Canadian Society of Forensic Science
- Abbreviation: CSFS
- Formation: October 16, 1953; 72 years ago
- Purpose: Professional non-profit organization for forensic science
- Headquarters: Ottawa, Ontario, Canada
- Region served: Canada; Worldwide;
- Membership: 425
- Official language: English; French;
- President: Dianna Polley
- Main organ: Executive Committee
- Website: www.csfs.ca

= Canadian Society of Forensic Science =

Canadian professional association

The Canadian Society of Forensic Science (CSFS; La Société Canadienne des Sciences Judiciaires) is a professional association aimed at maintaining professional standards and promoting and enhancing the study and stature of forensic science. Membership in the society is open internationally to professionals with an active interest in the forensic sciences.

== History ==
The CSFS was founded on October 16, 1953, in Ottawa, Ontario, Canada. The founding members were William Wallace Sutherland, Charles George Farmilo, James Alexander Churchman, Blake B. Coldwell, and Leo Levi. The society officially became a non-profit corporation on April 10, 1963, with the signing of the Letters Patent under the authority of the Companies Act.

== Present structure ==
The CSFS has an Executive Committee consisting of elected Officials and a Board of Directors. In addition there are several standing and special committees, including Awards, Finance, Membership, Nominating, Publication, Accreditation, Alcohol Test, Constitution, Drugs and Driving, and Informatics/Education.

The CSFS is further organized into sections representing diverse areas of forensic science, as follows:
- Anthropology, Medical and Odontology
- Biology
- Chemistry
- Documents
- Engineering
- Firearms
- Toxicology

There are six types of membership in the society: Regular, Fellow, Emeritus, Provisional, Associate and Student. As of May 2022, the society had 425 members of all types.

== Journal ==
The society publishes the peer-reviewed, quarterly Journal of the Canadian Society of Forensic Science.

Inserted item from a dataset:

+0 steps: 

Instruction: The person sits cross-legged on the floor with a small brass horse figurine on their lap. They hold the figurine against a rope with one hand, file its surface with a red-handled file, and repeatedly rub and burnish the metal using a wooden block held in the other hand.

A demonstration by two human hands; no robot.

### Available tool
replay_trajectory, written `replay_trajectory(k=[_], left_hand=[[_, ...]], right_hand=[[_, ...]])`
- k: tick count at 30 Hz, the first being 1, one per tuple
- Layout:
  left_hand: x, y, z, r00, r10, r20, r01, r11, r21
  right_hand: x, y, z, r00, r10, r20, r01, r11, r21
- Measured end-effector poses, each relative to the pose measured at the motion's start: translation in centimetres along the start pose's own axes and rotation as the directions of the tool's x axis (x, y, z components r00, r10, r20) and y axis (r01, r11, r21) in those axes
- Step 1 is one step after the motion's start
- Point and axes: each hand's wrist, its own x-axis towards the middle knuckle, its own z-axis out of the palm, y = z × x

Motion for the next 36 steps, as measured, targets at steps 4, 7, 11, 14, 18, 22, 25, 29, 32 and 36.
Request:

It is devoted to the publication of original papers, comments, and reviews in all branches of forensic science, as well as other matters of forensic interest ( e.g., social sciences, law enforcement and/or jurisprudence). Abstracts from 1995 to the present are available online at the CSFS website.

== Conference ==
The society holds a regular professional conference and Annual General Meeting. The location, specific dates, and themes vary each year.

In 2025, the conference was held at the Centre of Forensic Sciences in Toronto, Ontario, Canada. The conference theme was “The Power of Forensics”.

== Awards ==
The society gives out the following awards:
- Rita Charlebois Award, to provide financial assistance to a deserving candidate(s) to attend scientific meetings
- CSFS Memorial Award, to posthumously commemorate the contributions to forensic science in Canada of society members who have died
- CSFS Education Award, an annual award for promoting the field of forensic science
- The Derome Award, to honour those individuals who had been active in the establishment of the profession in Canada
- H. Ward Smith Award, to commemorate the contribution to forensic science in Canada of the late H. Ward Smith.